I remember that documentary. The guy shattered his whole body. Yeah, that’s the scary thing…not dying. There are things that most likely will kill a person, but there is always that chance where you didn’t think it could get any worse, but it does.
The Bridge is such a great documentary. My favorite was Gene because he jumped with such conviction, you know death is exactly what he wanted. But you’re right. Anyone who has second thoughts is in for a heap of trouble.
I’m really curious to know if Kevin Hines is still around embracing life. To me, being suicidal (to the point of jumping off a frickin bridge) never goes away. It may go into remission for a while, but it’s always there hanging over your shoulder ready to take hold the first chance it gets.
Over the years I’ve had a few powerful “I WANT TO LIVE” moments, even as recently as last week. But those feelings never really take root. Or rather, the “I WANT TO DIE” moments are so much more powerful and lasting.
Gene hesitated for a few hours before jumping. They have surveillance cameras and suicide hot-line phones on the bridge. The cameras captured Gene’s image pacing, peering over the edge, and taking pensive steps forwards and backwards before he actually leapt.
His jump was spectacular. If I remember correctly, he did a backflip off the railing. The other part I remember about that documentary is the splash that a human body makes from plunging into water from such great heights.
That was a great show.
Kevin Hines is very much alive and engaged in suicide prevention.
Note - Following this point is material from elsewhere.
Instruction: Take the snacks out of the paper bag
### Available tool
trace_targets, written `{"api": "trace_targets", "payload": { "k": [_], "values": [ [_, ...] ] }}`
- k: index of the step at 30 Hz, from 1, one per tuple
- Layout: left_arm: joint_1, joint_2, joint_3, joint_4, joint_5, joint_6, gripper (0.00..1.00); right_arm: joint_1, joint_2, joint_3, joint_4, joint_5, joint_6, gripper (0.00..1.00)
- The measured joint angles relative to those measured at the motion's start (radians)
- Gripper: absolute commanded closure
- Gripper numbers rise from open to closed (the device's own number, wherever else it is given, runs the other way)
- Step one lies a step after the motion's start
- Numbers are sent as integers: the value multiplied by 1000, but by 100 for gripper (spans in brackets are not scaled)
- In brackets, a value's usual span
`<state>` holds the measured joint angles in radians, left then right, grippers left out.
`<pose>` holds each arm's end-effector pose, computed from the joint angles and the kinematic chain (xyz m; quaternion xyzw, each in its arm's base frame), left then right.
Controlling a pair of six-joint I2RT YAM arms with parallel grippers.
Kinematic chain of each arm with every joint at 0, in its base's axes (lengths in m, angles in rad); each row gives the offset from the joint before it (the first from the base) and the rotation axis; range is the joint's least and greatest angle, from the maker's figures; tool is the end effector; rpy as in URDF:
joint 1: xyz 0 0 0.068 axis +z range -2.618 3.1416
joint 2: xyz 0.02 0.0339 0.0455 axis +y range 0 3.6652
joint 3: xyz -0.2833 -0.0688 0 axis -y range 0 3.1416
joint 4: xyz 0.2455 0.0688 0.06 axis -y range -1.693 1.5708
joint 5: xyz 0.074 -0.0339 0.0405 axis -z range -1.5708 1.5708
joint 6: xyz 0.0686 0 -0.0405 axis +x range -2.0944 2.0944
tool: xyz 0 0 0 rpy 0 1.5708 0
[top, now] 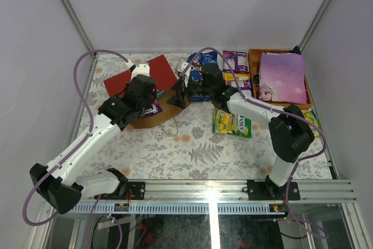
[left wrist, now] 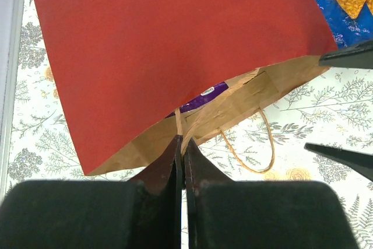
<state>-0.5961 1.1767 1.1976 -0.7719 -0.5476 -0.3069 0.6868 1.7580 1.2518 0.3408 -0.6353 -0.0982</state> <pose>0.2289 -0.1121 0.3497 0.0206 0.8893 0.0557 0.4534 0.3175 0.3130 0.3040 -0.4638 0.5926 0.4062 0.5184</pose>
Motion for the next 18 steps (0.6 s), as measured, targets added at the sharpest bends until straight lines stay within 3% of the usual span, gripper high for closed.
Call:
{"api": "trace_targets", "payload": {
  "k": [7, 11, 18],
  "values": [
    [0, -51, -27, -1, -2, 8, 99, 8, 36, 98, 12, -214, -79, 39],
    [0, -68, -43, -2, -2, 9, 98, 27, 74, 176, 5, -254, -116, 40],
    [0, -70, -45, -2, -2, 10, 97, 83, 161, 296, -91, -285, -194, 50]
  ]
}}
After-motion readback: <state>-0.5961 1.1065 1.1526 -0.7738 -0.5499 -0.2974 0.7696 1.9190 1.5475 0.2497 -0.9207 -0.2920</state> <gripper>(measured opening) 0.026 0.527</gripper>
He has been instrumental in getting the project to build a suicide barrier on the bridge started. His autobiography is called “Cracked, Not Broken”
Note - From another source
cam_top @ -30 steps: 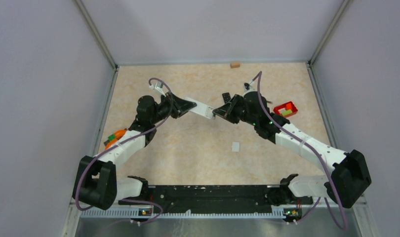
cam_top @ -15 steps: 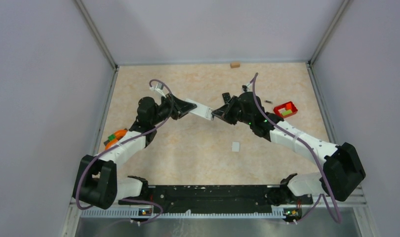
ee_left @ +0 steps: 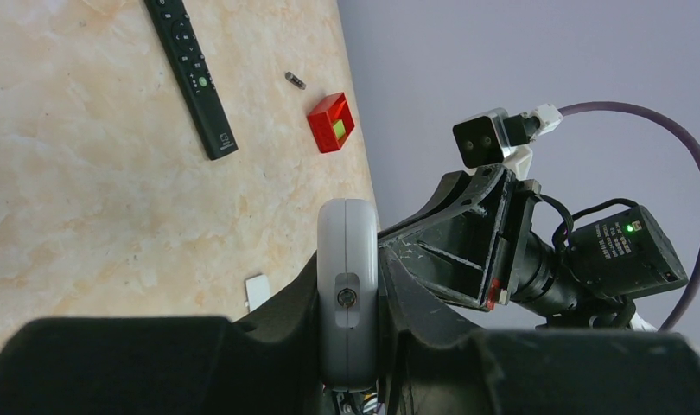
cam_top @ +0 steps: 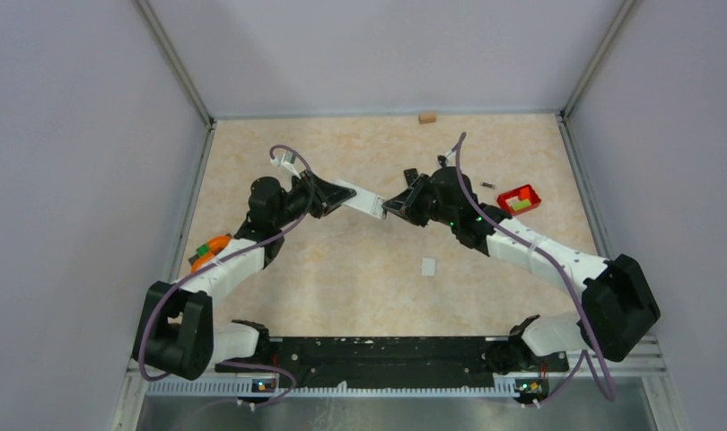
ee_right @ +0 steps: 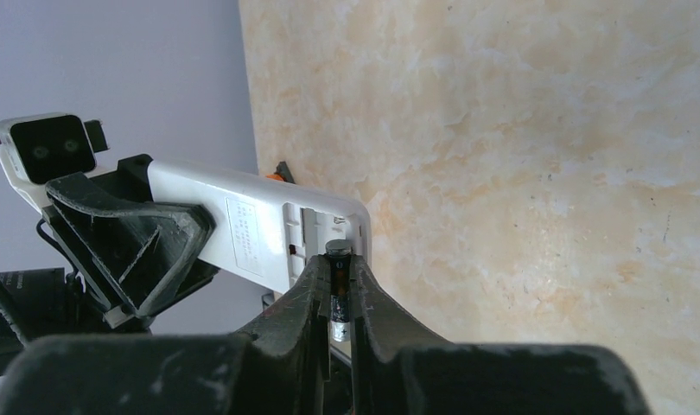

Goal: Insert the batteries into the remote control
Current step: Load the battery into the remote control.

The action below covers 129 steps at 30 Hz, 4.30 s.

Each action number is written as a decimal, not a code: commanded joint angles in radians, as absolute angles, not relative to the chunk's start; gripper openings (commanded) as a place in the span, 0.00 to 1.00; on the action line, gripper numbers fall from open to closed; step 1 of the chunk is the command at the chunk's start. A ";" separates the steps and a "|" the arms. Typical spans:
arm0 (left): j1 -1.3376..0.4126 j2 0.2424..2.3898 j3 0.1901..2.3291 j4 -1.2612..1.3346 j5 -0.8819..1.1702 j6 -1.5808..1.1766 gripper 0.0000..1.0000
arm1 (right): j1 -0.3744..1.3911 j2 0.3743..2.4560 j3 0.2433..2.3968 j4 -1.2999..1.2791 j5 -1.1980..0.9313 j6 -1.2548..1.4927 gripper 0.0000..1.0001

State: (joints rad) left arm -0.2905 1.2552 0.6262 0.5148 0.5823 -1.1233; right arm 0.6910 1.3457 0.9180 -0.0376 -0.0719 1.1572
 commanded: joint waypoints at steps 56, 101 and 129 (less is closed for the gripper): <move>-0.296 1.256 0.682 0.504 0.553 -1.094 0.00 | 0.702 1.403 0.944 -0.048 -0.144 1.197 0.24; -0.296 1.296 0.723 0.400 0.443 -1.145 0.00 | 0.718 1.301 0.945 -0.132 0.058 1.154 0.00; -0.299 1.313 0.710 0.413 0.369 -1.178 0.00 | 0.848 1.557 1.266 -0.341 0.344 1.000 0.00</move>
Not sure if people have a last second conversion and decide they want to live once they jump. I think they might’ve realized it’s not a reliable method for suicide and want to try something better. But it’d be pretty retarded if jumping off the bridge made them realize life is worth living. Usually in most cases, it’s a sober, well-thought out decision for most people who want to end their lives.
I couldn’t imagine anything worse than the story of the girl you mentioned who became a quadriplegic…it’s almost like a sick, evil joke. But the worst of it is that they saved her life, rather than recognize she wanted to end it and help her. That’s the real tragedy and barbarity of our backwards civilization. We mercy-kill our pets to save them from suffering, yet we refuse to accept that humans suffer as much and should be allowed to end their lives.
This is also a worry for me-something going wrong if/when I decide to commit suicide. I’m planning to do it by inert gas, but I’ve heard of people getting gas embolisms which leave you paralyzed or comatose or worse. Our health institutions do have the best methods, but thanks to religious scumbags creating our laws, doctors are not allowed to euthanize people.
I used to plan on going by jumping too, and this was one my worse fears: to actually survive, and be paralysed or worse. And live to see my family suffer even more than they already do.
I had a relative, many many years ago before it was made illegal, he drank weed killer to kill himself. Sadly it took a week for him to die and it was a long drawn out agonising death.
He changed his mind after he took it, decided he wanted to live after all but there was no coming back from it, no second chance. Doctors told him he was going to die, they couldn’t save him, there was no antidote. They were helpless to save him and he knew it.
Why do you guys watch that shit? It’s like you’re already suicidal enough. Hate watching real death.
It’s not so bad. I look in the mirror and see death every day.